Black, Latinx, and Asian Patients with Rheumatic Disease Are More Likely to be Hospitalized for COVID-19
According to new research, minority patients with rheumatic disease and COVID-19 are more likely than white patients to be hospitalized. The study included data on 1,324 U.S. patients with rheumatic disease and COVID-19 who were included in the COVID-19 Global Rheumatology Alliance physician registry between March 24 and August 26. More than a third of the cohort (36%) were hospitalized, and 6% of patients died. Among the hospitalized patients, more than a quarter (26%) required mechanical ventilation. Upon multivariable analyses, compared to White patients, the odds of being hospitalized were greater for Black, Latinx, and Asian patients. Latinx patients, compared to White patients, were significantly more likely to require ventilatory support. The study authors did not observe a correlation between race/ethnicity and mortality, but they acknowledged that the study may not have powered to identify any potential correlations.
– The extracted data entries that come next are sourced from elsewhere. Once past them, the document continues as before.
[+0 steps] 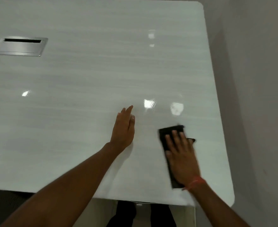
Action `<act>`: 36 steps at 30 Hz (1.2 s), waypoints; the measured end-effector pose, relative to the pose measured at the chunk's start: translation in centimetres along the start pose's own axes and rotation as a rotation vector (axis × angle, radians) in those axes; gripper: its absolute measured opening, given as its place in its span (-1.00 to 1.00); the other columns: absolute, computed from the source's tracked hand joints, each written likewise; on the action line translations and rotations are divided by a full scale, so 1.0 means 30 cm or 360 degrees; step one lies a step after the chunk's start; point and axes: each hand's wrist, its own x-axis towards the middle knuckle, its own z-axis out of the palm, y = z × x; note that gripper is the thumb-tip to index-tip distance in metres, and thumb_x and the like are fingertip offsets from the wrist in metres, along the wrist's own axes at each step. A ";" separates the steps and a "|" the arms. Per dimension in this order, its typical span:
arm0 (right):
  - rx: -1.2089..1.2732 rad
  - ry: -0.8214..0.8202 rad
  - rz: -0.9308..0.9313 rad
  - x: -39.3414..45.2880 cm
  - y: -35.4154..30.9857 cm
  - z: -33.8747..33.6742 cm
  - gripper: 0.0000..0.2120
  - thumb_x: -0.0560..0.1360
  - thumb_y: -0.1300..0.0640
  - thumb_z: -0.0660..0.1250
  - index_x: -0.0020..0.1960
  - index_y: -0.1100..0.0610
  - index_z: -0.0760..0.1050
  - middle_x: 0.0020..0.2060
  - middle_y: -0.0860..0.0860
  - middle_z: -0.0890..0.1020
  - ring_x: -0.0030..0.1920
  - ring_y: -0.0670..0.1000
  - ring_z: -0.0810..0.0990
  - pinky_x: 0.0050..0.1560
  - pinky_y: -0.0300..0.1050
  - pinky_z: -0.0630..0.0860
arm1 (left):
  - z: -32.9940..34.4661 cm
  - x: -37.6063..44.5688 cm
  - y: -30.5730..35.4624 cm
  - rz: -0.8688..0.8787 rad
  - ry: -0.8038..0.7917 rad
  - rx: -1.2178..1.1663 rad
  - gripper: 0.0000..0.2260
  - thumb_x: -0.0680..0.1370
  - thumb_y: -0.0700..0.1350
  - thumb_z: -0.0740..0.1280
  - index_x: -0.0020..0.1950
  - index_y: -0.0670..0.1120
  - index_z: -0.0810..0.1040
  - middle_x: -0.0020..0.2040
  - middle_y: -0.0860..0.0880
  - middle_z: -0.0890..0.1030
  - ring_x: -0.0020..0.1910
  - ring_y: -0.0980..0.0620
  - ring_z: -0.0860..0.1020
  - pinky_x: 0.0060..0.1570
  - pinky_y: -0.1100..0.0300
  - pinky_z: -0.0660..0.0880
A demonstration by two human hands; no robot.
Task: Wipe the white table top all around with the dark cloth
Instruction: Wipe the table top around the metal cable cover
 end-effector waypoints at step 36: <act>0.0083 0.0062 -0.0326 0.119 -0.577 0.078 -0.46 0.66 -0.06 -0.02 0.60 0.06 0.12 0.59 0.16 0.12 0.59 0.27 0.00 0.49 0.36 0.03 | -0.219 -0.248 -0.114 -0.0062 0.0088 -0.0219 -0.58 0.69 -0.02 0.09 0.51 -0.14 0.35 0.50 -0.11 0.40 0.53 -0.08 0.30 0.51 -0.08 0.23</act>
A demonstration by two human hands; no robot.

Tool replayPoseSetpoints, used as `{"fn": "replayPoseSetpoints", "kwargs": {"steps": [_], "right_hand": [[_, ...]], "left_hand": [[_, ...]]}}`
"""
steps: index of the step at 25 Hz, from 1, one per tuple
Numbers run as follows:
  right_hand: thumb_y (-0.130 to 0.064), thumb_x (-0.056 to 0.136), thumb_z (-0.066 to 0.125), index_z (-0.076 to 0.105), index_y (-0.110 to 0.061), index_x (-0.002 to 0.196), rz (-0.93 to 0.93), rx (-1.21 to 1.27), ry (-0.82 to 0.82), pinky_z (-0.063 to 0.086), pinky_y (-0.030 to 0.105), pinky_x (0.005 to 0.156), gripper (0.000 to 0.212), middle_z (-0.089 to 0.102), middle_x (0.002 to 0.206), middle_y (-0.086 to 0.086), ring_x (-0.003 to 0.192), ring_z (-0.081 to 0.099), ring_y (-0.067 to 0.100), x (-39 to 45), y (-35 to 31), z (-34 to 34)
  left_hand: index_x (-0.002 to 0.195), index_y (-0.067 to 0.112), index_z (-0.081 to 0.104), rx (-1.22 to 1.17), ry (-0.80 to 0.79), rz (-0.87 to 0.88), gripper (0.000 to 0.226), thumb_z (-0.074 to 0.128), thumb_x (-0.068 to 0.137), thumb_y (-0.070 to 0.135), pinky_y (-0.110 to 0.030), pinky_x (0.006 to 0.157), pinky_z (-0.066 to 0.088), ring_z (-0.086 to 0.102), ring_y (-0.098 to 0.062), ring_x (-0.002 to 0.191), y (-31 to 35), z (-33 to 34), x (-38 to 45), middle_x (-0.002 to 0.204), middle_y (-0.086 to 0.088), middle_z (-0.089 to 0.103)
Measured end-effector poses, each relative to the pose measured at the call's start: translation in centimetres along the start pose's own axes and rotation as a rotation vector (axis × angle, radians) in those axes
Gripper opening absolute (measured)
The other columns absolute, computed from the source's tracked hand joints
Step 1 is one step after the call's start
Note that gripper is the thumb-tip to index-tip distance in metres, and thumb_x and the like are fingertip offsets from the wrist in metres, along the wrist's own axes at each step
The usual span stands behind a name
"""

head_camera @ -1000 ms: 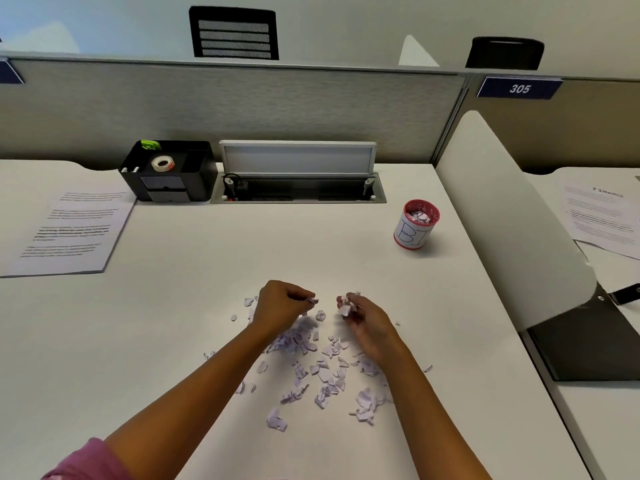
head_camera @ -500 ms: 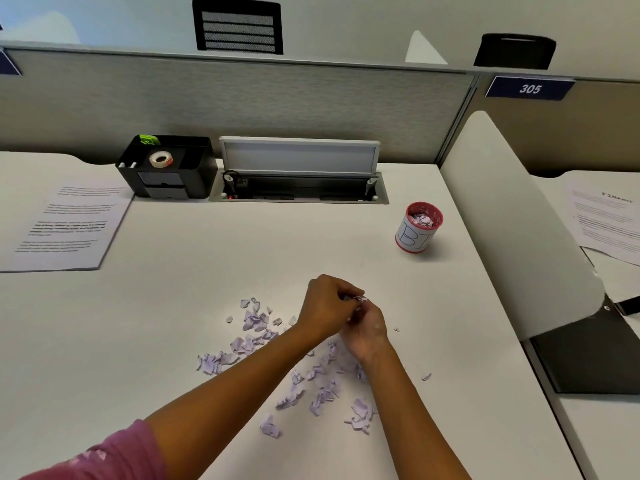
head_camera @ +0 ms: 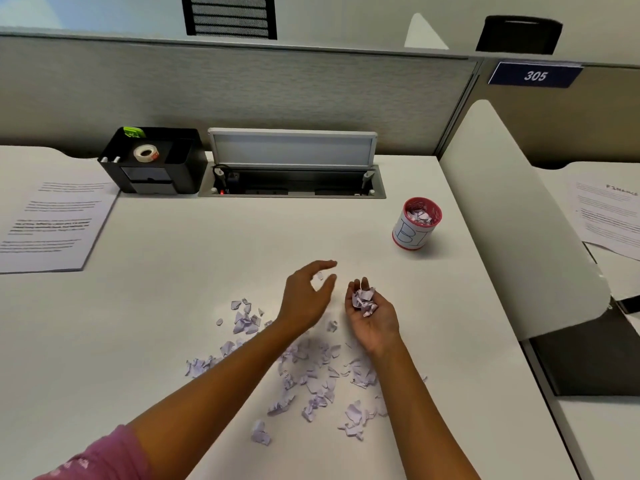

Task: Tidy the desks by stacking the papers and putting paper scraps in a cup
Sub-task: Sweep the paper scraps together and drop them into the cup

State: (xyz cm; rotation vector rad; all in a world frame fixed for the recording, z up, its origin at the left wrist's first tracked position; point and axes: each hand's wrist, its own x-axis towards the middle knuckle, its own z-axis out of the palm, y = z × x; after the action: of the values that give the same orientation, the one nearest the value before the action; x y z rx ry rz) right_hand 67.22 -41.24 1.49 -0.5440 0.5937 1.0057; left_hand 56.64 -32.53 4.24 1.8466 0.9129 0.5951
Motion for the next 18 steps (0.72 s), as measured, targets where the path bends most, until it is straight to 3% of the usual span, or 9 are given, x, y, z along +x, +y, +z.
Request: {"fn": "replayPoseSetpoints", "kwargs": {"steps": [2, 4, 6, 8, 14, 18], "right_hand": [[-0.007, 0.103, 0.043, 0.062, 0.002, 0.095, -0.022, 0.008, -0.004, 0.060, 0.036, 0.069, 0.023, 0.064, 0.092, 0.015, 0.090, 0.061, 0.024, 0.3, -1.1, 0.3], [-0.008, 0.102, 0.045, 0.062, 0.002, 0.094, -0.064, -0.005, -0.008, 0.059, 0.035, 0.070, 0.021, 0.063, 0.092, 0.014, 0.087, 0.060, 0.020, 0.8, -2.3, 0.9], [-0.010, 0.101, 0.048, 0.062, 0.001, 0.092, -0.116, -0.001, -0.019, 0.059, 0.033, 0.069, 0.019, 0.063, 0.089, 0.012, 0.084, 0.060, 0.018, 1.5, -4.0, 1.9], [-0.013, 0.099, 0.052, 0.062, -0.001, 0.089, -0.168, -0.018, -0.052, 0.059, 0.030, 0.069, 0.018, 0.064, 0.083, 0.011, 0.081, 0.060, 0.016, 2.1, -6.4, 3.6], [-0.027, 0.103, 0.048, 0.062, -0.006, 0.092, -0.462, -0.159, -0.080, 0.058, 0.025, 0.064, 0.028, 0.068, 0.082, 0.006, 0.067, 0.069, 0.013, 4.4, -14.0, 9.9], [-0.042, 0.105, 0.034, 0.066, -0.012, 0.083, -0.704, -0.477, -0.087, 0.053, 0.021, 0.070, 0.049, 0.067, 0.072, -0.001, 0.069, 0.063, 0.010, 6.0, -16.2, 12.4]], "left_hand": [[0.132, 0.020, 0.059, 0.120, -0.074, -0.040, 0.035, 0.058, 0.097, 0.027, -0.024, 0.111, 0.033, 0.047, -0.011, 0.132, -1.9, -0.5, 1.6, 0.139, 0.004, 0.056], [0.145, 0.019, 0.043, 0.228, -0.232, -0.057, 0.049, 0.053, 0.099, 0.033, -0.034, 0.120, 0.017, 0.024, -0.017, 0.147, -4.0, -0.9, 3.1, 0.155, 0.000, 0.036], [0.153, 0.018, 0.026, 0.309, -0.376, -0.049, 0.062, 0.050, 0.100, 0.039, -0.039, 0.122, 0.001, 0.002, -0.018, 0.151, -5.7, -1.1, 4.1, 0.163, 0.001, 0.015], [0.156, 0.017, 0.014, 0.366, -0.453, -0.036, 0.070, 0.047, 0.100, 0.042, -0.038, 0.121, -0.006, -0.008, -0.019, 0.151, -6.7, -1.2, 4.7, 0.164, 0.001, 0.002], [0.156, 0.019, 0.016, 0.340, -0.443, 0.009, 0.069, 0.050, 0.099, 0.039, -0.035, 0.121, -0.007, -0.010, -0.015, 0.150, -7.6, -1.3, 4.7, 0.164, 0.003, 0.003], [0.155, 0.019, 0.019, 0.314, -0.447, 0.022, 0.067, 0.051, 0.099, 0.038, -0.030, 0.119, -0.007, -0.010, -0.012, 0.150, -7.6, -1.5, 4.8, 0.164, 0.004, 0.004]]}}
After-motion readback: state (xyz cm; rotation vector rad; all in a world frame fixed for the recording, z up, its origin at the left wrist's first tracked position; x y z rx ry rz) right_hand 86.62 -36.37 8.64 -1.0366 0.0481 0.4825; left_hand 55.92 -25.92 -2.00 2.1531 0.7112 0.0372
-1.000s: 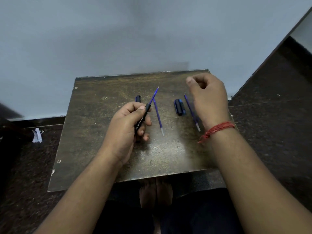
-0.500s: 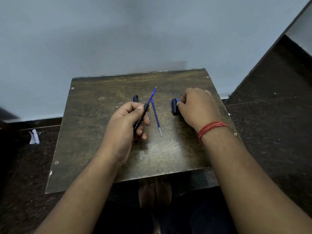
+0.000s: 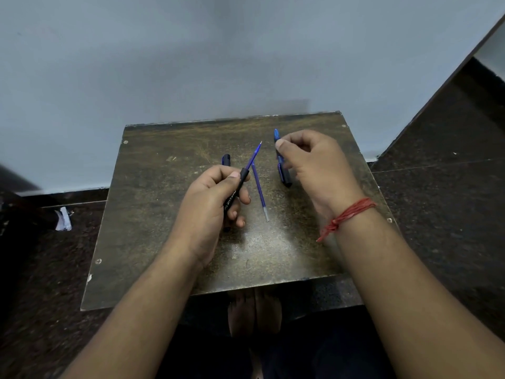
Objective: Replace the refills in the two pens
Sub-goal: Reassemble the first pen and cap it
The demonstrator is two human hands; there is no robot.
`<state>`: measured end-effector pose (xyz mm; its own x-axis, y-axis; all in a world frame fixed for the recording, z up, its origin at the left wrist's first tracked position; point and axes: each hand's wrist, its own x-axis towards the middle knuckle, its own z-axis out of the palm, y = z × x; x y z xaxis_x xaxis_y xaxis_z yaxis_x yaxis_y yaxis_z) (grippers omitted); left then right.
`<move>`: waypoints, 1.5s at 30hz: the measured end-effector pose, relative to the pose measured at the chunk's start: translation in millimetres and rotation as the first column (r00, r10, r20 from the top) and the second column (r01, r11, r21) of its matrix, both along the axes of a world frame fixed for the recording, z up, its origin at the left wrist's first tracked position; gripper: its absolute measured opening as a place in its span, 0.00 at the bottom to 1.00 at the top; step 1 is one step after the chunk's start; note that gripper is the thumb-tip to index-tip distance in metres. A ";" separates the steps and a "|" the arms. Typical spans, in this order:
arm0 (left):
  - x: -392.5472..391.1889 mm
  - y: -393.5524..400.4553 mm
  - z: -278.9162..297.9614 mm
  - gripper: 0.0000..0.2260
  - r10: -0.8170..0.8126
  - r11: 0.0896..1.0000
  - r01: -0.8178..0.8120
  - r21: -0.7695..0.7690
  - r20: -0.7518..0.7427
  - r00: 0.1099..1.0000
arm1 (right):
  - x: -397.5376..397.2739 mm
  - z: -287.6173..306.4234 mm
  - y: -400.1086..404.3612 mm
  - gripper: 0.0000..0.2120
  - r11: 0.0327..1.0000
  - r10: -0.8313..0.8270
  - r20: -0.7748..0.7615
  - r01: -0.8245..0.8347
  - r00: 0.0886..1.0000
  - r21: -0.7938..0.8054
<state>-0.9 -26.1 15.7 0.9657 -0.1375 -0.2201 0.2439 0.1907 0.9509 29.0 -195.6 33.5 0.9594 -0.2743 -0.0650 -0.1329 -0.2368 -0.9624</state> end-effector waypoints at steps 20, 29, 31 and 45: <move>-1.6 -3.0 -0.5 0.09 -0.066 0.998 0.066 0.026 -0.004 0.998 | 3.4 -6.7 3.5 0.05 0.924 0.008 0.096 -0.044 0.995 0.380; -1.4 -1.7 0.3 0.08 -0.060 0.998 0.060 0.035 0.001 0.998 | 2.3 -5.8 3.8 0.05 0.920 0.081 0.058 -0.097 0.995 0.381; -1.5 -1.5 0.4 0.08 -0.060 0.997 0.060 0.039 0.000 0.998 | 2.2 -5.9 4.0 0.05 0.913 0.088 0.052 -0.102 0.995 0.395; -3.0 -0.7 3.7 0.07 -0.020 1.000 0.020 0.010 -0.002 1.000 | -3.2 -7.9 12.5 0.08 0.895 0.279 0.062 -0.283 0.958 0.344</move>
Risankizumab Improves Outcomes for Patients with Psoriasis in Randomized Trials
The results of two randomized clinical trials found that risankizumab was associated with improved symptoms, mental health, and quality of life for patients with moderate to severe psoriasis. For both studies, patients were randomized 3:1:1 to 150 mg of risankizumab, 45 mg or 90 mg of ustekinumab for 52 weeks, or matching placebo for 16 weeks followed by risankizumab. At week 16, the risankizumab group had a higher proportion of patients achieve Psoriasis Symptom Scale 0—indicative of no symptoms of psoriasis—compared to the ustekinumab and placebo groups (30.3% vs. 15.1% vs. 1.0%), as well as a higher proportion of patients with Dermatology Life Quality Index 0 or 1—indicative of no impact on skin-related health-related quality of life—compared to the other groups (66.2% vs. 44.7% vs. 6.0%).
Racial Diversity Is Still Lacking Among Prospective and Current Students in Surgery Programs
The percentage of applicants for and students currently enrolled in the majority of U.S. surgical programs who are racially/ethnically diverse and underrepresented in medicine did not significantly change over an eight-year period, according to a study. A total of 737,034 applicants and 265,365 matriculants to U.S. residency programs were identified, of whom 134,158 applicants and 41,347 matriculants were in surgical programs. Among the surgical group, 21,369 applicants (15.9%) and 5,704 matriculants (13.8%) were of a group underrepresented in medicine. From 2010 to 2018, the percentage of applicants to orthopedic surgery who were underrepresented in medicine did not significantly change (18.5% vs. 19.4%), but the percentage of matriculants did increase (9.0% vs. 12.4%).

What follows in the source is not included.